**Exercise requirements**
Find and return every line of the data that contains the word "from".
-- Material provided follows --
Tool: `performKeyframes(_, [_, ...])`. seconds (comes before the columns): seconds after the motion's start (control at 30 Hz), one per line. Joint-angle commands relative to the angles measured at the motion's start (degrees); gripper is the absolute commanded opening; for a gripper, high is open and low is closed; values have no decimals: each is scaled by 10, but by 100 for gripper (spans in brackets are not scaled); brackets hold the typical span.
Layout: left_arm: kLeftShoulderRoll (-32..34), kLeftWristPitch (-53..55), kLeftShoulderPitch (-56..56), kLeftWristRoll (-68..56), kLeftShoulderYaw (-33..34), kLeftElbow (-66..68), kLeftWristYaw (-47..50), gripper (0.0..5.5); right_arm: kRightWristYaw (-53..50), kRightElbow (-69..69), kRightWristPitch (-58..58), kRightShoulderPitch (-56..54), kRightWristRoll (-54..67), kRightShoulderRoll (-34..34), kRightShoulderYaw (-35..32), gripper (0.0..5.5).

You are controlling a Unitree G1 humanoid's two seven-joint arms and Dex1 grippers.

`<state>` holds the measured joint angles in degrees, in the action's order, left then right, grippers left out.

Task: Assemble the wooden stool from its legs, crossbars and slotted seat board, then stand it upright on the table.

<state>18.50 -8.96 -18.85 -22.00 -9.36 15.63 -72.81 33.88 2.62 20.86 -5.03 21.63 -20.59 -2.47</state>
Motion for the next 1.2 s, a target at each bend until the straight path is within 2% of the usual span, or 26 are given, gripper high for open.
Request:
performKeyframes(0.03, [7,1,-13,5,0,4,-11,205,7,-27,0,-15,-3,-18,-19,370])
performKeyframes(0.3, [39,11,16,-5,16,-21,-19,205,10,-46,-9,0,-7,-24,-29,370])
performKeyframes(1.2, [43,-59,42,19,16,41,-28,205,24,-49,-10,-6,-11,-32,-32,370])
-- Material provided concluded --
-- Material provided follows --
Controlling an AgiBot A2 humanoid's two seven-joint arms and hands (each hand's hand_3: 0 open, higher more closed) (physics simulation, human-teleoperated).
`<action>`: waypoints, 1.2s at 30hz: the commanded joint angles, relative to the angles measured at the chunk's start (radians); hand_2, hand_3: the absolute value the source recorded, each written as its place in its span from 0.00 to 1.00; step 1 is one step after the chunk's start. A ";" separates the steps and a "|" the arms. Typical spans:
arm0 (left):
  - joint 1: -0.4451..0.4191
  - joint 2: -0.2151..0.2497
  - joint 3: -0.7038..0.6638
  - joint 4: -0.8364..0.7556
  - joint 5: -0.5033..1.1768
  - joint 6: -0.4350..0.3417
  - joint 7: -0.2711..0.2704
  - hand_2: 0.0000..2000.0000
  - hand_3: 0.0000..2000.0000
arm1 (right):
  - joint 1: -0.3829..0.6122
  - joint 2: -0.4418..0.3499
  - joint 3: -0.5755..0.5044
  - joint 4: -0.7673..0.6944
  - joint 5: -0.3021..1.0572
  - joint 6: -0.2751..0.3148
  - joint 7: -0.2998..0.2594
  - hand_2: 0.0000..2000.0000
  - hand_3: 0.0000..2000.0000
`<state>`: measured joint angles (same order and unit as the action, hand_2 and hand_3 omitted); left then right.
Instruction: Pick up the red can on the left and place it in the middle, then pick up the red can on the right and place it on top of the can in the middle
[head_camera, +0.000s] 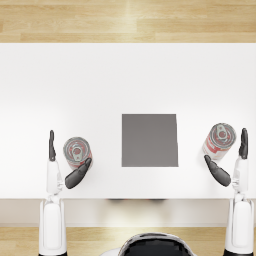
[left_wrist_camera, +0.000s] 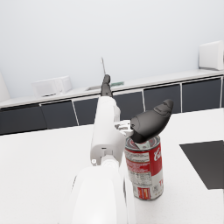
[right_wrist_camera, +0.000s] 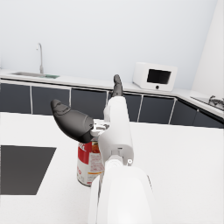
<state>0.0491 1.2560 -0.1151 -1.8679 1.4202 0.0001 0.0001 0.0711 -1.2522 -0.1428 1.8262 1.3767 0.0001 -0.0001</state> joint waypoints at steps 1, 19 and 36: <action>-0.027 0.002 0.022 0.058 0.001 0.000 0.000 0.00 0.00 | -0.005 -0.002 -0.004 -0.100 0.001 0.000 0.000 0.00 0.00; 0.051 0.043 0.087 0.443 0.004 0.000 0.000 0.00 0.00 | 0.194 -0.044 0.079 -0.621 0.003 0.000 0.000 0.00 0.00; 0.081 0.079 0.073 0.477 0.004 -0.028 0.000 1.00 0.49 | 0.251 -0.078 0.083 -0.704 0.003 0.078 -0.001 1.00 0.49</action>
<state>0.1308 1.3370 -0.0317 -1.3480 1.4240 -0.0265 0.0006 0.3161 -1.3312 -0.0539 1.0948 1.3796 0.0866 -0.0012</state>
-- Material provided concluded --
**Answer to this task**
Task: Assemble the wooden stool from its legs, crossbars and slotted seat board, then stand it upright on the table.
`<action>`: waypoints, 1.2s at 30hz: the commanded joint angles, relative to the angles measured at the chunk's start (radians); hand_2, hand_3: the absolute value the source recorded, each written as its place in its span from 0.00 to 1.00; step 1 is one step after the chunk's start. A ";" separates the steps and a "|" the arms. Typical spans:

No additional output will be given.